- What this task involves:
Below are several entries. Transcribe exactly those lines that fall from the one with "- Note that" through the one with "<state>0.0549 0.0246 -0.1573", end lines included.

- Available data:
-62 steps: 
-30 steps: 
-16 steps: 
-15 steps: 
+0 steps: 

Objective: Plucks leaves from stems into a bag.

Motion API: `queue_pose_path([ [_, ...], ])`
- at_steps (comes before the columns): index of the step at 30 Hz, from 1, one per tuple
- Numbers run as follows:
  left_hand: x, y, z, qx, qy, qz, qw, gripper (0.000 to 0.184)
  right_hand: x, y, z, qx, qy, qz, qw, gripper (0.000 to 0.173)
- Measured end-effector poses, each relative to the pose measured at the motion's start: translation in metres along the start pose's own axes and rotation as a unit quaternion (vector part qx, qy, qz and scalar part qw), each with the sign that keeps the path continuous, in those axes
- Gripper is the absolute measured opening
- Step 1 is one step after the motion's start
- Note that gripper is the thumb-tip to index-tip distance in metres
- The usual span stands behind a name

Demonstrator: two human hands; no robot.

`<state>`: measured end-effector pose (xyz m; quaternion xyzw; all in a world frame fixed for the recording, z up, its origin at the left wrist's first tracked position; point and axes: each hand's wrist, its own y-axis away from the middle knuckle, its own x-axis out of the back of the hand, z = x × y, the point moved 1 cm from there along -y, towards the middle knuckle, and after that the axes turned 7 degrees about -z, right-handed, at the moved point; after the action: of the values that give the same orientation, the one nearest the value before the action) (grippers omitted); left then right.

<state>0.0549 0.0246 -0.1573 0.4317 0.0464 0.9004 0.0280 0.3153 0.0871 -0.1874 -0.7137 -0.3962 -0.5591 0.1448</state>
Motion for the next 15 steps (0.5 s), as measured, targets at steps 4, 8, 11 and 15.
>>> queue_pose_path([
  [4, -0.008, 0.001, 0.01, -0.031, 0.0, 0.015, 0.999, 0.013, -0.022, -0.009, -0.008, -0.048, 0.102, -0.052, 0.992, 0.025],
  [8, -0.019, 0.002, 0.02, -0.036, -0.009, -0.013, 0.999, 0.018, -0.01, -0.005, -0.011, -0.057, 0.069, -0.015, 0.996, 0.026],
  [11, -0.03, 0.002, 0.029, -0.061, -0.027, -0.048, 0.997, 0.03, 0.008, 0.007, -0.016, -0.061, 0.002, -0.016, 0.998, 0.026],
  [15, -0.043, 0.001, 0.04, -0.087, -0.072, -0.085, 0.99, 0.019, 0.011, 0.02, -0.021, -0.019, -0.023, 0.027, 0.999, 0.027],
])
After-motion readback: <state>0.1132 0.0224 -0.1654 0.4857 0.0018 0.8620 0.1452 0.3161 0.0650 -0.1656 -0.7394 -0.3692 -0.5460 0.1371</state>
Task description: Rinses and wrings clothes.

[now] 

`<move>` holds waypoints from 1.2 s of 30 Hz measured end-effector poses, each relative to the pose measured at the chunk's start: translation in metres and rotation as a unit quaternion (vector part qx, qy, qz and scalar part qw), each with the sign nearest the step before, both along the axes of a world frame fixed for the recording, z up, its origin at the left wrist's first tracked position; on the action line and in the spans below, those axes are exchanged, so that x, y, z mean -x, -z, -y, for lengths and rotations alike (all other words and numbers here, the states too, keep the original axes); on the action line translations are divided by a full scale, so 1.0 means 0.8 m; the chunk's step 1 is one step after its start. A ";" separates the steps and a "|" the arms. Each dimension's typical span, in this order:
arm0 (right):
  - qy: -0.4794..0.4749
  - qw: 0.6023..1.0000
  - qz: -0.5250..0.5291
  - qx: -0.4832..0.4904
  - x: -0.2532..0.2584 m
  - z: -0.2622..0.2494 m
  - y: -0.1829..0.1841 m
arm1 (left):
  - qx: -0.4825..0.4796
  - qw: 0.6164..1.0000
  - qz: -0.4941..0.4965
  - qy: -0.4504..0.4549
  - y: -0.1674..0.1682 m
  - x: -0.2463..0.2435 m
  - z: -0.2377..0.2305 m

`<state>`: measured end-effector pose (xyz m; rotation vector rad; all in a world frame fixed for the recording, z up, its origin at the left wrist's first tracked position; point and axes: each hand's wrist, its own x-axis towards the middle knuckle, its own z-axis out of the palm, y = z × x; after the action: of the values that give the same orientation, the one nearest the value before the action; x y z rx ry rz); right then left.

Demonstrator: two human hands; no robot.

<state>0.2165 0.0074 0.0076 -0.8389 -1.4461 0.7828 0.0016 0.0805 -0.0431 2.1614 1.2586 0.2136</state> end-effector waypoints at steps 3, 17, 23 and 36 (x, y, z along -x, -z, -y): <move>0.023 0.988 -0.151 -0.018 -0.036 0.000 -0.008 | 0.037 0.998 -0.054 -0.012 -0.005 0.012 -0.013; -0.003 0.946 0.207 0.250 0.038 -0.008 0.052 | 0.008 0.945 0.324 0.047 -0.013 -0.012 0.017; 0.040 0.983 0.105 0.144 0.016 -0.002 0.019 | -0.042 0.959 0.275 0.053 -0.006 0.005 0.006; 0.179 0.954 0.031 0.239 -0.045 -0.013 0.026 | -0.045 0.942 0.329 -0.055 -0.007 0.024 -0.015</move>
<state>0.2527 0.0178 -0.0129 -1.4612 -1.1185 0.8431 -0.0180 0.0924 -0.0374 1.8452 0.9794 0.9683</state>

- Finished task:
- Note that gripper is the thumb-tip to index-tip distance in metres
- The usual span stands behind a name

Demonstrator: two human hands; no robot.

`<state>`: measured end-effector pose (xyz m; quaternion xyzw; all in a world frame fixed for the recording, z up, its origin at the left wrist's first tracked position; point and axes: each hand's wrist, its own y-axis away from the middle knuckle, its own x-axis out of the back of the hand, z = x × y, the point moved 1 cm from there along -y, towards the middle knuckle, and after that the axes turned 7 degrees about -z, right-handed, at the moved point; after the action: of the values that give the same orientation, the one nearest the value before the action) (grippers omitted); left then right.

<state>0.0549 0.0246 -0.1573 0.4317 0.0464 0.9004 0.0280 0.3153 0.0871 -0.1874 -0.7137 -0.3962 -0.5591 0.1448</state>

The answer given is complete as it stands.